Pennsylvania’s Governor Josh Shapiro gave his annual budget address today, announcing a plan to spend $51.4 billion dollars.

“Today I can report that Pennsylvania is on the rise,” Shapiro said in his opening remarks.

The address was given on the House floor, with both representatives and senators present. Shapiro spoke for over an hour and a half, working through dozens of topics point by point.

“From education to health care to housing to economic development to job creation. It makes the right investments at the right time,” Sen. Vincent Hughes (D-Philadelphia) said, the Democrat appropriations chair in the Senate.

The budget increased funding in areas like education and workforce development.

Shapiro proposed funding increases and policy solutions to areas like housing and rural healthcare.

Several community leaders from Erie made the drive down to Harrisburg, and sat on the House floor for the address.

"Hearing what Governor Shapiro had to say today, specifically around housing, workforce development, child care—  those are a number of initiatives that we really think we're going to be able to hopefully leverage in Erie for a lot of our transformational projects,” Kim Thomas said, executive director of Infinite Erie.

Housing specifically piqued Thomas’s interest, as one of Infinite Erie’s projects is the Housing First Erie Initiative.

“We will be expanding those efforts to really look at attainable housing, affordable housing, workforce housing,” Thomas said. "So hearing the Governor today propose $50 million to make sure that the Commonwealth's antiquated housing stock is sustainable and up to par is certainly a start in the right direction.

Members of the Erie Chamber, as well as Erie Insurance President & CEO Timothy NeCastro also came down for the address.

“Demonstrating unity coming from our community to Harrisburg together has been a very powerful force,” NeCastro said, “In terms of being able to raise grant dollars and other funds to come in and invest in our community. So we want to have a show of strength here today."

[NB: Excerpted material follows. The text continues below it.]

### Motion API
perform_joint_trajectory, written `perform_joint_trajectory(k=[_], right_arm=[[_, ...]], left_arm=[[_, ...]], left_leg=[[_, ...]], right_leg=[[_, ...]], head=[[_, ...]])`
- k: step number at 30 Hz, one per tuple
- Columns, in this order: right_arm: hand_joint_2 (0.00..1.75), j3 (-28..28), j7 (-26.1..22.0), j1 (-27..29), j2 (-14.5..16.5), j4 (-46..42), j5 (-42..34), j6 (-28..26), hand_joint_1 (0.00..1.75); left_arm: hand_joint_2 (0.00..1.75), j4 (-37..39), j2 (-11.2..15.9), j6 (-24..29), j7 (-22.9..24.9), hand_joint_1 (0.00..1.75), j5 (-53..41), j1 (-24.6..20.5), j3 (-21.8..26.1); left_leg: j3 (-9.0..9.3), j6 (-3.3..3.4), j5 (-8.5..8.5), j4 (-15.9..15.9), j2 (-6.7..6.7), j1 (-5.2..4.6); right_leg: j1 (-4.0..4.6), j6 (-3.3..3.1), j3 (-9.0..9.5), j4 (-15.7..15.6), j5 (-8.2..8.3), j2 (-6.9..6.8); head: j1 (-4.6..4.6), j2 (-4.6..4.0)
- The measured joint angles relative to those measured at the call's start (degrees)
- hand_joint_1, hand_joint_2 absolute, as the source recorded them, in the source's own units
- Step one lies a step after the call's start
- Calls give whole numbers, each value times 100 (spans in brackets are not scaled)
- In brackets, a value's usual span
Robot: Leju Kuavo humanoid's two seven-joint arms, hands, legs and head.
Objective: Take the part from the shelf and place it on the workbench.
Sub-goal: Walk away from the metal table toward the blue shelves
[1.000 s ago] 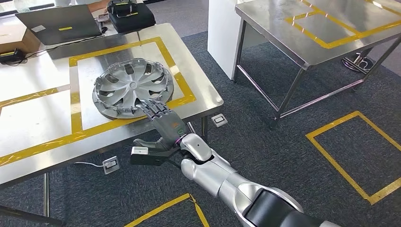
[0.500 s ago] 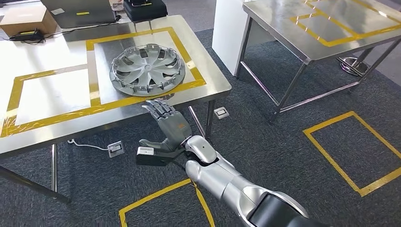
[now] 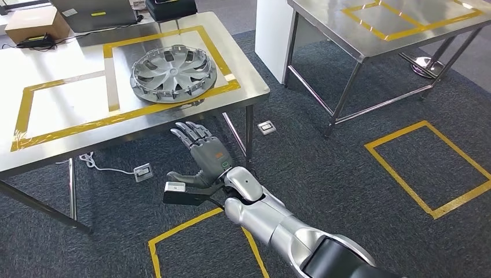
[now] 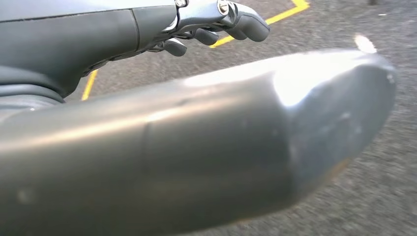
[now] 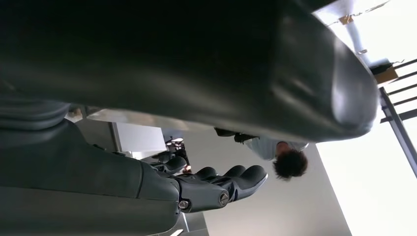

Past spending increases and policy changes, the Shapiro administration wants to speed up the reduction of the corporate net income tax, as well as reform other taxes as the Commonwealth tries to attract business growth.

While tax cuts reduce revenue, Shapiro says legalizing adult use cannabis and regulating skill games— both proposals included in previous addresses— will help contribute new revenue.

Erie’s Rep. Pat Harkins (D) is chair of the House Gaming committee and will play a key role in negotiations this year.

"These places are running rampant in a lot of these communities, so we have to address that,” Harkins said.

Shapiro’s $51.4 billion proposal spends $4.5 billion more than what the state is projected to collect in revenue next year. Lawmakers would have to use the $10.4 billion in the state’s savings and surplus funds to cover the difference.

There is only $2.9 billion of state surplus money left. These are one time dollars the state collected during the Pandemic. The federal government gave extra money to state governments and also flooded the economy with cash, leading to increased sales and income tax revenue for the states. Shapiro’s proposed budget would drain the surplus fund, then pull $1.6 billion from the state’s rainy day savings fund (a fund that was also built up because of pandemic spending and cash flow). 

Republicans say the proposal is irresponsible.

"If they're serious on some of their priorities that are important to them, that we might be able to find common ground on,” Sen Scott Martin said, Republican appropriations chair for the Senate, “For the love of God, work on closing our structural deficit. And we'll work with you on different things."

Senate Republicans also said if Shapiro wants to see the more controversial cannabis and skill game proposals come through, he should take a lead in negotiating a deal.

This was Shapiro’s 3rd budget address, kicking off the second half of his four year term. With re-election in 2026, and a potential presidential run in 2028, what the Montgomery county native can accomplish in these next two years will set the stage for those campaigns.